Exercise details ▸ Give back only the lines from the one with "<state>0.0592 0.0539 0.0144" through the last line of the data, exactly as they appear.

Start of Exercise data

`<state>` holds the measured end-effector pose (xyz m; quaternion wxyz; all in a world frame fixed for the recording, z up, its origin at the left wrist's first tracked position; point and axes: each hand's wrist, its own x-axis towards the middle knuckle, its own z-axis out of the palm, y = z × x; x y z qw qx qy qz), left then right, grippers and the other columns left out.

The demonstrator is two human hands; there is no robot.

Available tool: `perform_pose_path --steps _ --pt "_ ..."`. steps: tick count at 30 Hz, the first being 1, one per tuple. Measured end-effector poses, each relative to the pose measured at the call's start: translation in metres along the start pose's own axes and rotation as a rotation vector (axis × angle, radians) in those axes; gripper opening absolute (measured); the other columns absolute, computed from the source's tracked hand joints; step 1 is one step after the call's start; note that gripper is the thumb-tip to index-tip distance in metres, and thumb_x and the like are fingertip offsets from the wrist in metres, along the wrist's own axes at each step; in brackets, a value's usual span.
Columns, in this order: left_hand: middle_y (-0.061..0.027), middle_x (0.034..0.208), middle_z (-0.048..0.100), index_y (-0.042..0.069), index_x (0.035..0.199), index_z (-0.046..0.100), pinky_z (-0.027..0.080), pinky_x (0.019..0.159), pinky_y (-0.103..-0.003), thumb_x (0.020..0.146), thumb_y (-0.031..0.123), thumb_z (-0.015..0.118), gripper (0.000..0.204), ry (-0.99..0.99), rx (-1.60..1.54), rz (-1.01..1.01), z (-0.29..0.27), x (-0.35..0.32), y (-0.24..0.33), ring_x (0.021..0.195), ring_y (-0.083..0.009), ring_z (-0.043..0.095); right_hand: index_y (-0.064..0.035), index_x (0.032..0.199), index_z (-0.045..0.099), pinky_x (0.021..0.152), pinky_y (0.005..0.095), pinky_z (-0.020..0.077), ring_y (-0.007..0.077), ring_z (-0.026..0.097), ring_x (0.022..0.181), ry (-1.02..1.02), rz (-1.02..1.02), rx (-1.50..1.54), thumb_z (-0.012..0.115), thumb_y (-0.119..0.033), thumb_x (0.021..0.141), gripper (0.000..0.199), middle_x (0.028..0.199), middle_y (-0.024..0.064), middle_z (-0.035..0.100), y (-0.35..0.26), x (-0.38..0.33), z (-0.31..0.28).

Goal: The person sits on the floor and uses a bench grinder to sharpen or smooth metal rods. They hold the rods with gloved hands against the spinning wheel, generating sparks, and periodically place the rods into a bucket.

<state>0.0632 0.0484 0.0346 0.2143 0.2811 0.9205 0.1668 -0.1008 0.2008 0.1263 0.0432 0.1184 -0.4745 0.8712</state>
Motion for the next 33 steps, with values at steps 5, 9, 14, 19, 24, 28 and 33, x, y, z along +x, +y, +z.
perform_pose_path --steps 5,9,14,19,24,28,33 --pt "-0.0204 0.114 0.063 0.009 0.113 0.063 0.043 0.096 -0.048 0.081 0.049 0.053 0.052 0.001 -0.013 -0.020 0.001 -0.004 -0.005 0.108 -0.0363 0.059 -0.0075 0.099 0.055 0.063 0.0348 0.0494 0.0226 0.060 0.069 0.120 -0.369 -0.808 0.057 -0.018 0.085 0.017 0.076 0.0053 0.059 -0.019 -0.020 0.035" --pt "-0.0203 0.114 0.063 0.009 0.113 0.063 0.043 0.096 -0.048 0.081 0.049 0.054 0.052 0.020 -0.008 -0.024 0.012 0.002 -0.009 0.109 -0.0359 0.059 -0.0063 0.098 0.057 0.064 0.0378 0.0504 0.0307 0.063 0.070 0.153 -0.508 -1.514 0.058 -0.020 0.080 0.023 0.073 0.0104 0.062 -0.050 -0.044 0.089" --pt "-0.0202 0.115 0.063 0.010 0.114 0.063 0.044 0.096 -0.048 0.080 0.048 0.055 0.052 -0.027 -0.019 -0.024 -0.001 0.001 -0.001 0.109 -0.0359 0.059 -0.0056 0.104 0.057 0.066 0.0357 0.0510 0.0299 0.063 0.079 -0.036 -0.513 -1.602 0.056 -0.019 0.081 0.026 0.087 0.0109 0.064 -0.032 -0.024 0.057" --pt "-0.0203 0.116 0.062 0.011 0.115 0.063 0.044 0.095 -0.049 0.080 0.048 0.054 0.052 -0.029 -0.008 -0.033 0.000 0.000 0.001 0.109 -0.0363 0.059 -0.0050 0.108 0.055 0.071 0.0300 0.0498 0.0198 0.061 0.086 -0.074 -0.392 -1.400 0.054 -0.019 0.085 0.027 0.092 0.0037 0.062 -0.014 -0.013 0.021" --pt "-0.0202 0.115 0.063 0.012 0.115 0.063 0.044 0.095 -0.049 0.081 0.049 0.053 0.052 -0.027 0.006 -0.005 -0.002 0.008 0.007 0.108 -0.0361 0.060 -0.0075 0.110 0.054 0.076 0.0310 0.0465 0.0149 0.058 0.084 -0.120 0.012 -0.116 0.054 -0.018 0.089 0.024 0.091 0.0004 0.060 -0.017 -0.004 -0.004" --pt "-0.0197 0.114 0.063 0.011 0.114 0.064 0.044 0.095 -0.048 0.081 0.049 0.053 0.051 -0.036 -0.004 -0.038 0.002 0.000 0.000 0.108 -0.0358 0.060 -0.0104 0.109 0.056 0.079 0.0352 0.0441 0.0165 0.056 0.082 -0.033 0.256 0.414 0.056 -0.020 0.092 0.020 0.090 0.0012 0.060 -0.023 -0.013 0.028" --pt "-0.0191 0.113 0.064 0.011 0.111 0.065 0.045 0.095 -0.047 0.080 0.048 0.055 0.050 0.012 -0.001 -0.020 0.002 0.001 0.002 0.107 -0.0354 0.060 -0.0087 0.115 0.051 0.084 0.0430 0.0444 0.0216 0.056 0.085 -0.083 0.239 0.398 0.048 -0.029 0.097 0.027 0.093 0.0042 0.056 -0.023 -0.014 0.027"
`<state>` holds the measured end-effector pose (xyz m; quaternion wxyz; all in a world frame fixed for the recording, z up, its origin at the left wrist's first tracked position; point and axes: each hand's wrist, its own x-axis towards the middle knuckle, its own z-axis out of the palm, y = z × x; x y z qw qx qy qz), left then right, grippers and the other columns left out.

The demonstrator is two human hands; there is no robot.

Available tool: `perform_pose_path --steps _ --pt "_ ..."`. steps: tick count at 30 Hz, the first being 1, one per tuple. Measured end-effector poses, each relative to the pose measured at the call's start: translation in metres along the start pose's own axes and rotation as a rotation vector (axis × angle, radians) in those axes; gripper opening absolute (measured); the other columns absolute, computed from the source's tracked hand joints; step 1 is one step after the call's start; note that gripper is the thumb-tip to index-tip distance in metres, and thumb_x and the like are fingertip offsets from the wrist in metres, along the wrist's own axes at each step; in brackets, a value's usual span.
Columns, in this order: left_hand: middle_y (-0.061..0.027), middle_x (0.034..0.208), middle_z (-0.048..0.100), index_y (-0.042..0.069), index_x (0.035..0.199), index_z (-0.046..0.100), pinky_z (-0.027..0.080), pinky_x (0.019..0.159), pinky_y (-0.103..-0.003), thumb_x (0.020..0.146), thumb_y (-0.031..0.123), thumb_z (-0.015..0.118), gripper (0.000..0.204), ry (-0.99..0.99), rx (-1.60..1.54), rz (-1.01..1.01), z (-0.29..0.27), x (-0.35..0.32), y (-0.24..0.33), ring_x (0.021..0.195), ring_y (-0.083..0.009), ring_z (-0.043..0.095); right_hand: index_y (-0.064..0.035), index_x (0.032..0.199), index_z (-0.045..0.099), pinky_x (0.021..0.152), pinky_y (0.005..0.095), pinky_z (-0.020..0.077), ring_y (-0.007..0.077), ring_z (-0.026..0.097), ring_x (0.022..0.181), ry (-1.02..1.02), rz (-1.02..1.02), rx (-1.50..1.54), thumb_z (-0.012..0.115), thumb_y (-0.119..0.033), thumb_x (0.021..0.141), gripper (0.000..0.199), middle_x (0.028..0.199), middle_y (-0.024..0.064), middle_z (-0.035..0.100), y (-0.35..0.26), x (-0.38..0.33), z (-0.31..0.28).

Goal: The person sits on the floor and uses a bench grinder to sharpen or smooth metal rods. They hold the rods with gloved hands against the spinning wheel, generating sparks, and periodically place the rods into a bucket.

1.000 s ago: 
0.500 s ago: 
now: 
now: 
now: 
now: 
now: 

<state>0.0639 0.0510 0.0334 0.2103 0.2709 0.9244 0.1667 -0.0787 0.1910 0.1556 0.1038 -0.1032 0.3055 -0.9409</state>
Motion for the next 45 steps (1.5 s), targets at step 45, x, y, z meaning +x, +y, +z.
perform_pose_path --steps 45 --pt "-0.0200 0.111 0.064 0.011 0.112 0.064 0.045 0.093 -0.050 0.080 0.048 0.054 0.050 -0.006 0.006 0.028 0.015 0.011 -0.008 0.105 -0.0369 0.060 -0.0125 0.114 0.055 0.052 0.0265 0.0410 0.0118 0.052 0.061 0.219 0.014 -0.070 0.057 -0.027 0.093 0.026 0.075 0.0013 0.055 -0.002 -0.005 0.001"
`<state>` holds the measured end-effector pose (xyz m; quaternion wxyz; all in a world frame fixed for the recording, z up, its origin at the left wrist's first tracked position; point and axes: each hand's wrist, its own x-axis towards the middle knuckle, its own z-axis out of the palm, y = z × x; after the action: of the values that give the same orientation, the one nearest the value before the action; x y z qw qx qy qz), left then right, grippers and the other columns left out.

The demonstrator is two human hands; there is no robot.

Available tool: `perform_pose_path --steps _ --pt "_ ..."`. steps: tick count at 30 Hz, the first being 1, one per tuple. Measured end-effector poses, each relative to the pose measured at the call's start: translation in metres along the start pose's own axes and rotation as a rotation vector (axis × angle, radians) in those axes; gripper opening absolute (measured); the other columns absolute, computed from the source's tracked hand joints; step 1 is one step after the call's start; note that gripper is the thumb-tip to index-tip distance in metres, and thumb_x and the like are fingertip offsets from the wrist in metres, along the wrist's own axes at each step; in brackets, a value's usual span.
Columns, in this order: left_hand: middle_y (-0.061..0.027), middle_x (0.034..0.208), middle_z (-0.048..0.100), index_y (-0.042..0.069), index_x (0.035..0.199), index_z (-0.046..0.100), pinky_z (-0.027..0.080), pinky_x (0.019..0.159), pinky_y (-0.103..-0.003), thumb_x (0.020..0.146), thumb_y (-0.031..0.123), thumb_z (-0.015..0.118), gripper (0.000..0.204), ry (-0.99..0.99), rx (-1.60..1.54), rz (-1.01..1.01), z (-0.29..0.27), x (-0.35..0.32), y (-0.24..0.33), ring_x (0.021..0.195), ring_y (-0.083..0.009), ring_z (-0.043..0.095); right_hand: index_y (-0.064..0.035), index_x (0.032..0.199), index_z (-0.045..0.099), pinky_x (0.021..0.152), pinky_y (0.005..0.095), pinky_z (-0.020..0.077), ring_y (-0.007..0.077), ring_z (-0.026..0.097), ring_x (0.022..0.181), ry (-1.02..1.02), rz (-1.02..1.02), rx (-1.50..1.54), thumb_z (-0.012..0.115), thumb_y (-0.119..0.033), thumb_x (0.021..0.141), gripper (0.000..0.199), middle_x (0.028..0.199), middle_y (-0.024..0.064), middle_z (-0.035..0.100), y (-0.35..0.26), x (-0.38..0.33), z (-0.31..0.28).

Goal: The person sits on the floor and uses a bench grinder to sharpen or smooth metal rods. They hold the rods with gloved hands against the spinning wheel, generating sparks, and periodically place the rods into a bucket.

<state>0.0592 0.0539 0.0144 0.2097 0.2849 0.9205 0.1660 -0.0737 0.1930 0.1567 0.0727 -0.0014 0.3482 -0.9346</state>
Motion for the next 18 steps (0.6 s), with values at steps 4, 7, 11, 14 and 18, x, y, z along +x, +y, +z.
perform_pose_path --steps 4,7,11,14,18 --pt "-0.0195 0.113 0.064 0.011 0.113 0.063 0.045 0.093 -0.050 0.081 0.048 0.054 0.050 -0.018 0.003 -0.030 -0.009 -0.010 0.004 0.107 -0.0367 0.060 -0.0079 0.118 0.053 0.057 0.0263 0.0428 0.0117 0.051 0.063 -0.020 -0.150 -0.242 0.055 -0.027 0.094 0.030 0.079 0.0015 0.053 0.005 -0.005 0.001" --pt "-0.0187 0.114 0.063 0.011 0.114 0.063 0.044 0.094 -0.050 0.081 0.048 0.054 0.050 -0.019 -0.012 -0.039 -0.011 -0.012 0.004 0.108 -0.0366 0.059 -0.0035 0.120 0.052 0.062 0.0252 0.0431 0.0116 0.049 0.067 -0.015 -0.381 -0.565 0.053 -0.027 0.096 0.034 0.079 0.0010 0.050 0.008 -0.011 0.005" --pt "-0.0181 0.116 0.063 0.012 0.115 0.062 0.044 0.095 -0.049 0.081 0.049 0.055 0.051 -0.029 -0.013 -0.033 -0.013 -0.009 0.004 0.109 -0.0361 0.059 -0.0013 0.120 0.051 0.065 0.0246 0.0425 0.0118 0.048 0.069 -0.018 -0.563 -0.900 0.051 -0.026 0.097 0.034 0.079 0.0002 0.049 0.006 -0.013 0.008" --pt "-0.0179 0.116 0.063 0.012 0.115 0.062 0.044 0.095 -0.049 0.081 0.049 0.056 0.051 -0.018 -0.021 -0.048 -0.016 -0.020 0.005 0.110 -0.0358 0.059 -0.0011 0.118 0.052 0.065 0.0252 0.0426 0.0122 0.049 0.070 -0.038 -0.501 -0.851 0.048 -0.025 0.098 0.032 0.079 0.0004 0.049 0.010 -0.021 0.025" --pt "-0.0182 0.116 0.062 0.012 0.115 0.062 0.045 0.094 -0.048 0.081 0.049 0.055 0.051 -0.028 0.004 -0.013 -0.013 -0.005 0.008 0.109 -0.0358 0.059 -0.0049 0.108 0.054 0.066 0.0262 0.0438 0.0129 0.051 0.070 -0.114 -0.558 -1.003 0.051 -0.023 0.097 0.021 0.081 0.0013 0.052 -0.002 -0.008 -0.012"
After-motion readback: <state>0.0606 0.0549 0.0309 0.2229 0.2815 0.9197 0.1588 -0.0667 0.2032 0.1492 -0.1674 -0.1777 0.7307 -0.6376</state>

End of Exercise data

Reply to the exercise ▸
<state>0.0592 0.0539 0.0144 0.2097 0.2849 0.9205 0.1660 -0.0737 0.1930 0.1567 0.0727 -0.0014 0.3482 -0.9346</state>
Motion for the next 18 steps (0.6 s), with values at steps 4, 7, 11, 14 and 18, x, y, z along +x, +y, +z.
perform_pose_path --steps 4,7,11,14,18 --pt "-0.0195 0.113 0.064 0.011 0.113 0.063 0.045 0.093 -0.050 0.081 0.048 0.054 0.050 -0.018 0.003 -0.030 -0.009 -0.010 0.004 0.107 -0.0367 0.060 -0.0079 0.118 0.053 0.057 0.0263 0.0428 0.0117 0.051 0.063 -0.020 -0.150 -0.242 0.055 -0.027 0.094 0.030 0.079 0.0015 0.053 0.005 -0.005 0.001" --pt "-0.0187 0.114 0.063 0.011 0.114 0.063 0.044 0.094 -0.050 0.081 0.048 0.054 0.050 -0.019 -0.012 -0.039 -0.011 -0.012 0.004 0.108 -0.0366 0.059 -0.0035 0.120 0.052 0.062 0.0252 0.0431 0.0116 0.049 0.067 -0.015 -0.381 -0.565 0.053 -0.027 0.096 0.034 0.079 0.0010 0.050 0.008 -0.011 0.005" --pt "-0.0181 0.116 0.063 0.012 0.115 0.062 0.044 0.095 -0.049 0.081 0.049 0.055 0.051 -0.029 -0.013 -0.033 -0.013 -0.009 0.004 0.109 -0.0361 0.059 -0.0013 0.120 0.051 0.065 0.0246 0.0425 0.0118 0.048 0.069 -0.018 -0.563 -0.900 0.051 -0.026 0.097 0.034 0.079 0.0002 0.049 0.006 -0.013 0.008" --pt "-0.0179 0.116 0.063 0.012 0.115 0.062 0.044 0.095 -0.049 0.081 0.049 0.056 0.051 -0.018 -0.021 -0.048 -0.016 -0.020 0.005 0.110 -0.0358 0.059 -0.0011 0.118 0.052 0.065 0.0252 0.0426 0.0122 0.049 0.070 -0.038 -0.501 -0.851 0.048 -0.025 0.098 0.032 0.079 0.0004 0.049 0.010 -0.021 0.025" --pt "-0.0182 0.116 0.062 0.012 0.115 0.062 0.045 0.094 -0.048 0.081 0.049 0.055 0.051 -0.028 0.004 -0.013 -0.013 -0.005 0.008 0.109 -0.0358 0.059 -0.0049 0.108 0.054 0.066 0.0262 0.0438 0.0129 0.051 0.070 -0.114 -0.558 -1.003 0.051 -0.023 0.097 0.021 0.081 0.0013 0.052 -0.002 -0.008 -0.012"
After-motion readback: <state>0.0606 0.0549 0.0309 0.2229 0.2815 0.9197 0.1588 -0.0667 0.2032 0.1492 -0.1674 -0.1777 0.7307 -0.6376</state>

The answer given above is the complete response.